## What to produce
Transcribe everything in the listing as written, and let no image into the copy.

Segment Open

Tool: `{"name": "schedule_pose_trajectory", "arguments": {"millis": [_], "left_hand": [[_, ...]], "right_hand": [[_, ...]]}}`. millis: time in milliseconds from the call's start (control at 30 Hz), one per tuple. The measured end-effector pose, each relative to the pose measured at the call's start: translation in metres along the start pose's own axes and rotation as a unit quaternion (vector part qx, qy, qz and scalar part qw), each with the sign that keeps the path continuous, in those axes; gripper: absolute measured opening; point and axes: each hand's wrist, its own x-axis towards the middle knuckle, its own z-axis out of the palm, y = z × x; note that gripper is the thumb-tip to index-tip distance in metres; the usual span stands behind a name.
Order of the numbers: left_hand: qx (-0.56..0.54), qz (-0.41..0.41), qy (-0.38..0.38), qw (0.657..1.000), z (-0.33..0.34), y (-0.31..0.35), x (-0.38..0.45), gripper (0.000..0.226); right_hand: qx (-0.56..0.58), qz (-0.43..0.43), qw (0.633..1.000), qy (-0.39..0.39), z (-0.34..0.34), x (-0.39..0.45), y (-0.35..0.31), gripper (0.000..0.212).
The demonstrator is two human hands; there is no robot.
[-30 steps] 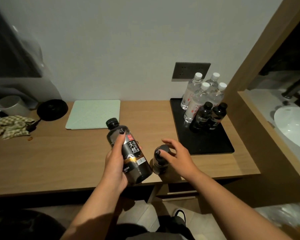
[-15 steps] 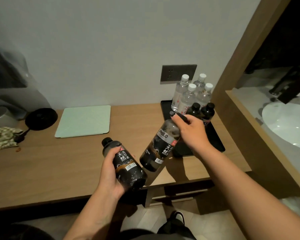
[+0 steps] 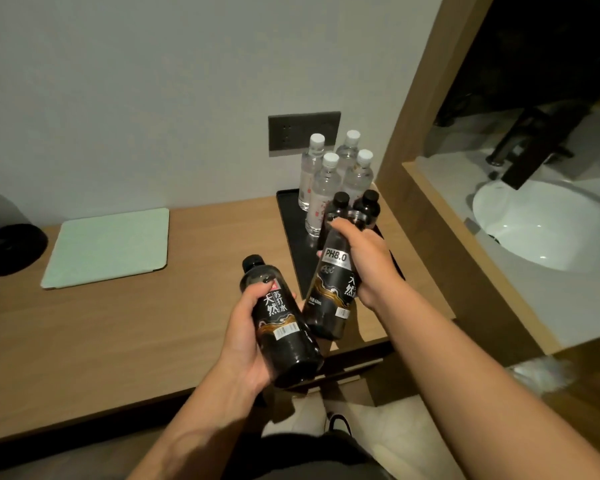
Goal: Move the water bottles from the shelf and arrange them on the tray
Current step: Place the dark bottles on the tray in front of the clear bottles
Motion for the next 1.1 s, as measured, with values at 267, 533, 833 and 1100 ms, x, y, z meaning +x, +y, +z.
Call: {"name": "schedule_pose_trajectory", "arguments": {"millis": [267, 533, 833, 1100], "left_hand": [[-0.017, -0.048, -0.029, 0.998, 0.048, -0.038, 0.035, 0.056], [-0.012, 0.001, 0.054, 0.998, 0.086, -0.078, 0.081, 0.053], [-0.025, 0.000, 0.135, 0.991, 0.071, -0.075, 0.105, 0.068], [-0.079, 0.055, 0.181, 0.979, 0.049, -0.047, 0.114, 0.040]], "right_hand": [[-0.058, 0.008, 0.998, 0.016, -0.059, 0.049, -0.006, 0.050], [-0.084, 0.027, 0.996, 0.000, -0.118, 0.094, -0.017, 0.043], [-0.039, 0.063, 0.996, 0.057, -0.134, 0.126, 0.003, 0.052], [-0.190, -0.062, 0.977, 0.078, -0.086, 0.157, 0.021, 0.055]]}}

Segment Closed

## Response for this exercise
Tool: `{"name": "schedule_pose_trajectory", "arguments": {"millis": [_], "left_hand": [[_, ...]], "right_hand": [[_, ...]]}}`. millis: time in milliseconds from the call's start (control at 30 Hz), one per tuple. The measured end-effector pose, each relative to the pose measured at the call's start: translation in metres along the start pose's own axes and rotation as a unit quaternion (vector part qx, qy, qz and scalar part qw), each with the sign that keeps the path continuous, in those axes; gripper: absolute measured opening; point and axes: each hand's wrist, its own x-axis towards the middle knuckle, its own z-axis out of the palm, y = z × x; note that gripper is the thumb-tip to index-tip distance in metres; the usual span stands behind a name.
Order of the numbers: left_hand: qx (-0.56..0.54), qz (-0.41..0.41), qy (-0.38..0.38), qw (0.657..1.000), z (-0.33..0.34), y (-0.31..0.35), x (-0.38..0.45), gripper (0.000..0.226); right_hand: qx (-0.56..0.58), qz (-0.43..0.43), qw (0.633..1.000), qy (-0.39..0.39), z (-0.34..0.34), x (-0.39..0.45), y (-0.35..0.31), gripper (0.000..0.212).
The demonstrator is two human hands; there is no robot.
[-30 steps] 
[-15 steps] 
[+0 steps] 
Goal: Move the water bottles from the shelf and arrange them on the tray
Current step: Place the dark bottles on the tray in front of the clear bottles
Motion for the next 1.1 s, as measured, with values at 267, 533, 833 and 1100 ms, x, y, z meaning +x, +y, +z.
Call: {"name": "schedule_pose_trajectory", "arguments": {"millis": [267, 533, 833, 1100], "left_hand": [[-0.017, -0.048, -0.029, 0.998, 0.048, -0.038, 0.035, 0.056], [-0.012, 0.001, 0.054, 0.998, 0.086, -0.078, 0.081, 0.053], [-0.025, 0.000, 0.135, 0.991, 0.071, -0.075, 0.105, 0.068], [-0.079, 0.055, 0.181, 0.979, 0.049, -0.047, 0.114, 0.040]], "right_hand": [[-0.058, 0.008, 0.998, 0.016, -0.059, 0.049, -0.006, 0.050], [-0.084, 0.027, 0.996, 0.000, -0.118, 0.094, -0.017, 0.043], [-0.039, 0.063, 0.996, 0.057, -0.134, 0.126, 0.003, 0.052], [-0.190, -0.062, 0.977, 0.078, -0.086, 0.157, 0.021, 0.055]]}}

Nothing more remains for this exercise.